Отправились на поиски чая и какой-нибудь еды. Еще два дня мы с ним воевали. На второй день мне передали приказ: в роту не возвращаться до тех пор, пока «подсудимый» не окрепнет настолько, что его можно будет передать карающим инстанциям. Все интерпретировалось так, будто Хендрикс преднамеренно не явился в суд.
26 сентября
Поразительно. Хендрикс все-таки не умер. А ведь его внутренности, как и у многих после пулеметного ранения, пришлось собирать по кусочкам. Спасением занималась половина сотрудников госпиталя, я старался не думать о том, что какие-то другие раненые могли из-за этого умереть.
28 сентября
Роту вчера здорово потрепали. Уэйте, которого я оставил командиром, убит. Потери почти двадцать процентов, но мы впервые после 15-го года смогли занять намеченные рубежи.
Получил телеграмму из батальонного штаба, благодарили за то, что Хендриксу удалось спасти жизнь.
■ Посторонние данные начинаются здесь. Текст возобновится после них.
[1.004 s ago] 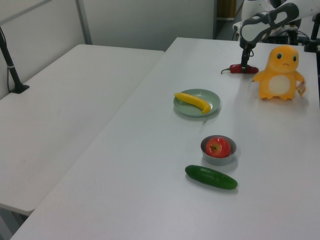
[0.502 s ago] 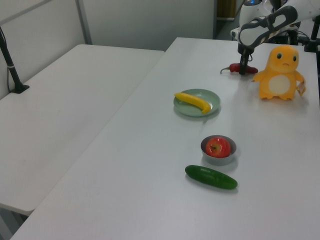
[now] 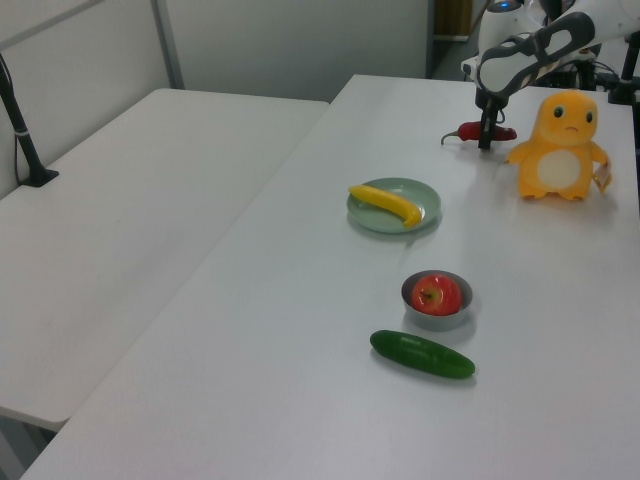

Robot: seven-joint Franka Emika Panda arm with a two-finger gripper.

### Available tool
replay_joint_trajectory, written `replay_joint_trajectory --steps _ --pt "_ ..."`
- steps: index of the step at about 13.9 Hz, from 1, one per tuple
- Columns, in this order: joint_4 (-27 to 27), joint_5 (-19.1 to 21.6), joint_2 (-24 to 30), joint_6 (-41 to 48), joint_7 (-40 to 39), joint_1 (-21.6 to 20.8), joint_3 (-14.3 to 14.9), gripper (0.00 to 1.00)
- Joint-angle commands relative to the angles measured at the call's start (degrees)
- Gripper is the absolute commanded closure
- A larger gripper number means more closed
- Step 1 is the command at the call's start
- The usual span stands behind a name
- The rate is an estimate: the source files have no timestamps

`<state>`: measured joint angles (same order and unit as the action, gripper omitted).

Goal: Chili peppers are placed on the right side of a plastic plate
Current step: 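Close the gripper on the red chili pepper and lift it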

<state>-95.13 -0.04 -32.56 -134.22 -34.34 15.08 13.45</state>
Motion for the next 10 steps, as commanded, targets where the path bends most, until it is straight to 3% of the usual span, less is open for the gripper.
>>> replay_joint_trajectory --steps 1,6,10 --pt "-1.5 0.7 -0.1 -1.1 0.0 0.5 -0.9 0.84" --pt "-1.4 1.1 1.8 -0.8 0.5 1.3 -2.2 0.84" --pt "-0.9 4.4 3.6 -0.9 0.5 0.9 -2.2 0.84"
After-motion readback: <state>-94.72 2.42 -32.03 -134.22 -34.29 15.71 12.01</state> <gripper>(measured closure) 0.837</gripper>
И завтра утром он сможет понести заслуженное наказание. К сожалению, подсудимый пока слишком слаб, и перед расстрелом его придется привязать к дереву.
29 сентября
Сейчас одиннадцать вечера. Получил сегодня телеграмму, что расстрел был произведен успешно. Завтра передислоцируемся на новые позиции. Сегодня позвали в штаб на ужин: нынче у них там тушеная говядина и красное вино. Не пошел, сидел в своей деревенской казарме, читал Бергсона.
…Я положил папку на кровать и снял очки. Потом встал и направился к двери.
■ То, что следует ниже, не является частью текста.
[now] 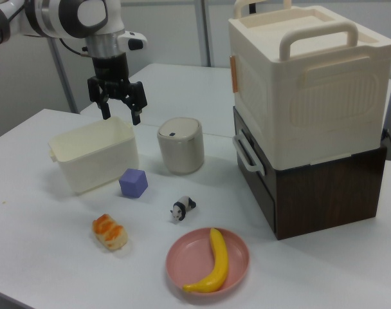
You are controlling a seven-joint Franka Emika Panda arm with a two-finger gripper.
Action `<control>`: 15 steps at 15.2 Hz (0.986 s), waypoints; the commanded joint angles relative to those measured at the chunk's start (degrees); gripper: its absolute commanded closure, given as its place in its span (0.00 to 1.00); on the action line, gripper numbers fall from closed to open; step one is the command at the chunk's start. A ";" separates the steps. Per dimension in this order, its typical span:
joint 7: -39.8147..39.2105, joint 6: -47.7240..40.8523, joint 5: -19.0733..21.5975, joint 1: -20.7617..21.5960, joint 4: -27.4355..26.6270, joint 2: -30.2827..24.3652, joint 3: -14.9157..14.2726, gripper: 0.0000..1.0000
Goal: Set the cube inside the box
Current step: 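Move the open gripper down toward the purple cube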
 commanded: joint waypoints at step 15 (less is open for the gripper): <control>-3.70 4.25 3.77 0.84 -1.79 3.12 0.59 0.00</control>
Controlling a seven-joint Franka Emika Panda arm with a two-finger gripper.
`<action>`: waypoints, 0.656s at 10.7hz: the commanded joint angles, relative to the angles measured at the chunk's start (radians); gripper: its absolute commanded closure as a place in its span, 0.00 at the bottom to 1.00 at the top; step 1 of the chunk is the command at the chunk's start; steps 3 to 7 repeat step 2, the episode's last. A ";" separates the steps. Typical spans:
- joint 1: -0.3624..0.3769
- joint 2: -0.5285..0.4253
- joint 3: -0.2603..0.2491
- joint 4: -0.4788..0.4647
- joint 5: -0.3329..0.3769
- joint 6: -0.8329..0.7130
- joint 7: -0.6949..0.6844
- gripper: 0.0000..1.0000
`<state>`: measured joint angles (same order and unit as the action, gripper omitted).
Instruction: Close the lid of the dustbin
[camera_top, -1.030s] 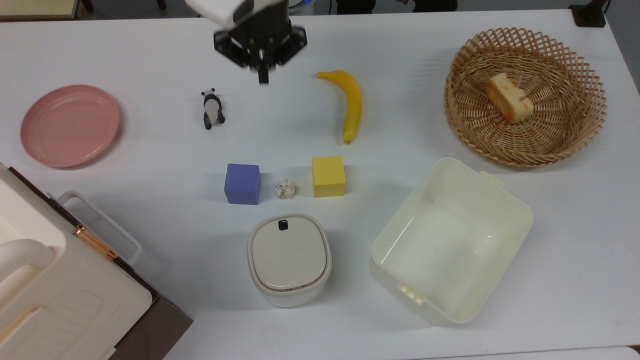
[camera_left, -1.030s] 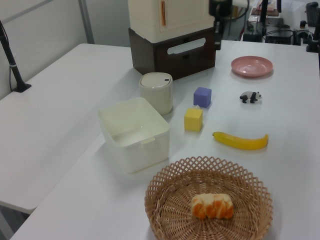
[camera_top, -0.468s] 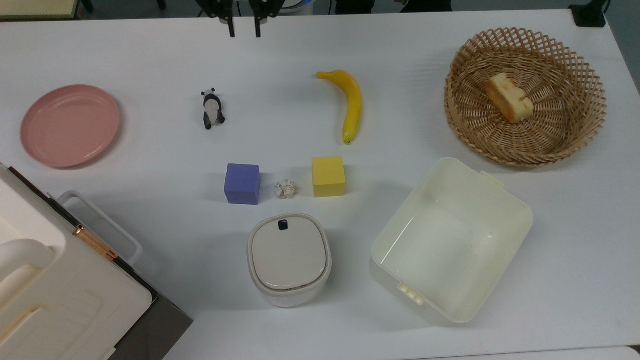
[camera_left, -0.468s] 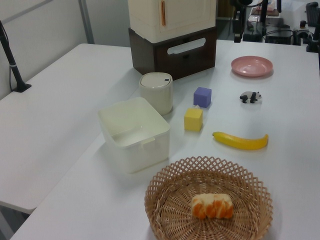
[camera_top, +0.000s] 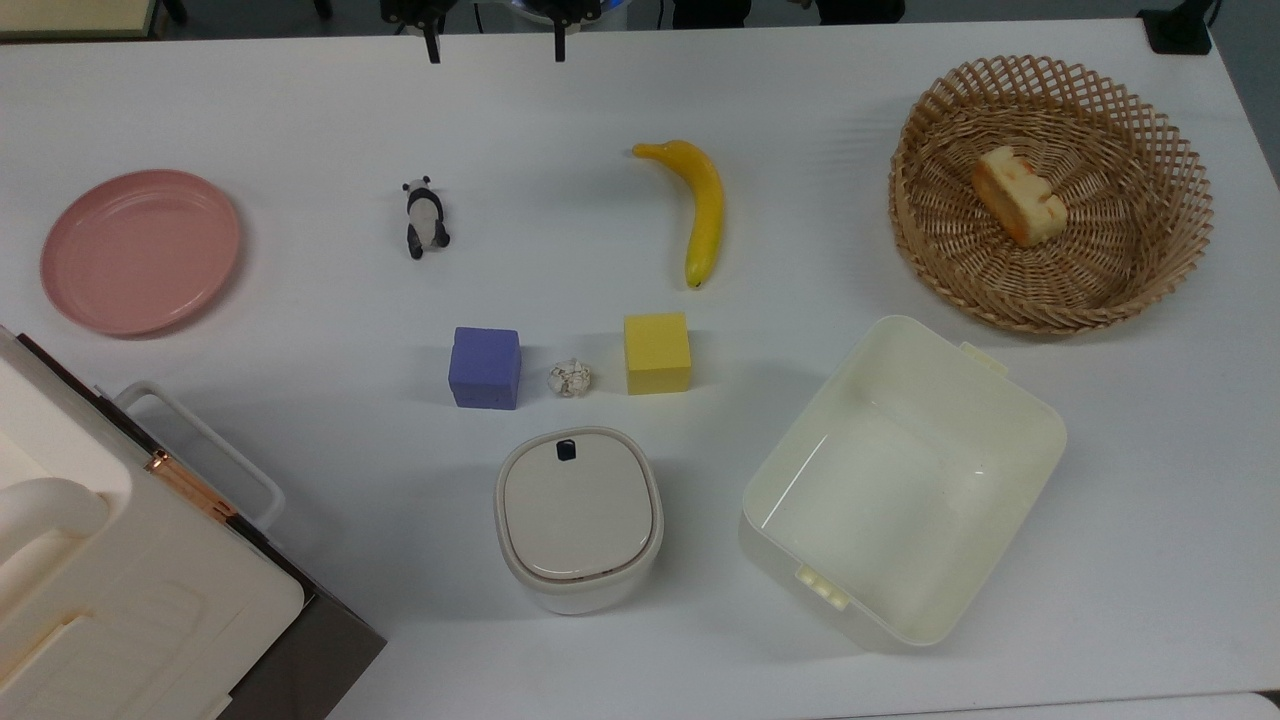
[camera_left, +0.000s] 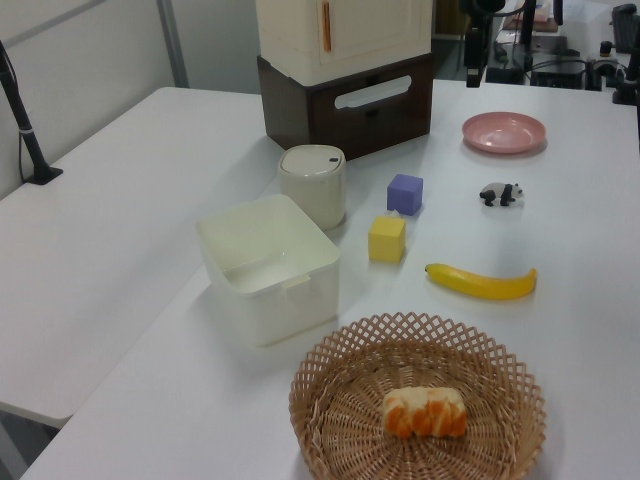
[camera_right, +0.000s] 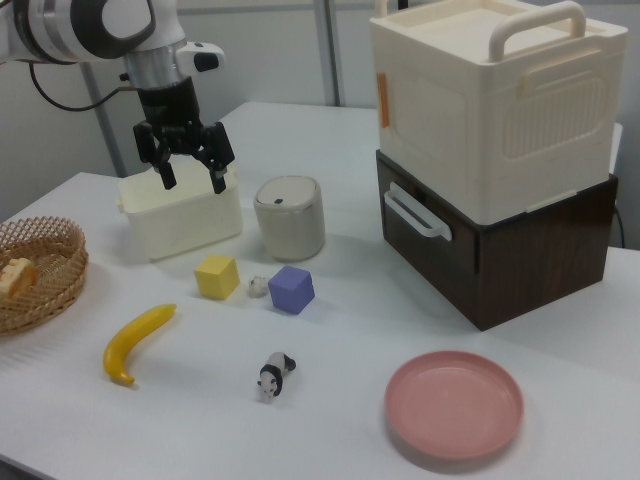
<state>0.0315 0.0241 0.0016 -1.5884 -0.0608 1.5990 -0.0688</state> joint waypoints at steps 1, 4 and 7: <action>0.005 -0.033 -0.003 -0.027 0.010 -0.021 0.017 0.00; 0.005 -0.033 -0.003 -0.027 0.010 -0.021 0.017 0.00; 0.005 -0.033 -0.003 -0.027 0.010 -0.021 0.017 0.00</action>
Бредя по коридору, увидел под дверью Перейры полоску света, но пошел дальше, к лестнице вниз. Выйдя в сад, направился к газону, туда, где под зонтиками пиний стояла лавочка. Сел, стал слушать море.
Только что прочитанное не укладывалось в голове. И думалось мне сейчас о другой войне. Передо мной замаячило усталое и одновременно упрямое лицо сержанта Уоррена, топтавшегося у дверей «дортуара». Словно наяву я слышал собственный голос, менторские интонации, ругательства. Я не щадил этого дезертира. А вдогонку несся голос Ричарда Вариана: «Я смею все, что можно человеку. Кто смеет больше, тот не человек».
Над моей головой тихонько прошелестел в ветвях ветер.
Теперь я знал. И мне следовало это узнать. Что все потеряно, я понимал и раньше; но напоследок мне удалось коснуться отцовской руки.
Глава шестнадцатая
На следующее утро Перейра впервые позавтракал раньше меня. Было почти десять, когда я вылез из-под одеяла. Умылся, побрился, натянул какую-то одежду.
Выпив кофе, пошел искать Перейру. Он сидел в библиотеке, курил сигариллу.
– Как вы? Нормально? – спросил он.
Я кивнул.
– Правда?
– Да.
– А я ведь никак не мог решить, рассказывать или лучше, чтобы вы сами прочли.
– Самому лучше. Будто оказываешься в том времени, внутри ситуации. Больше достоверности.
– Для вас ведь все это полная неожиданность?
– Теперь, когда я оглядываюсь назад, понимаю, что какие-то намеки, наверное, проскальзывали, только я их не замечал. Мама никогда про это не рассказывала. Сказала однажды, что некоторые раны лучше не бередить, это слишком больно. Ну, я и не бередил.
– Я ведь сразу хотел отдать вам дневник, но что-то в вашем поведении меня остановило.
– Испытывали, значит, гостя на прочность.
– Я полагал, что это будет просто, отдать или рассказать. Человеку ведь всегда приятно узнать что-то о своей семье. Я радовался, что могу облагодетельствовать подарком сына однополчанина. Но после нашего знакомства… Вы стали не просто сыном человека, которого я уже почти не помнил. Я увидел человека глубоко нечастного, человека, у которого… так мне показалось… проблемы с психикой. Страшно было вас испугать, навредить. Потому я и тянул.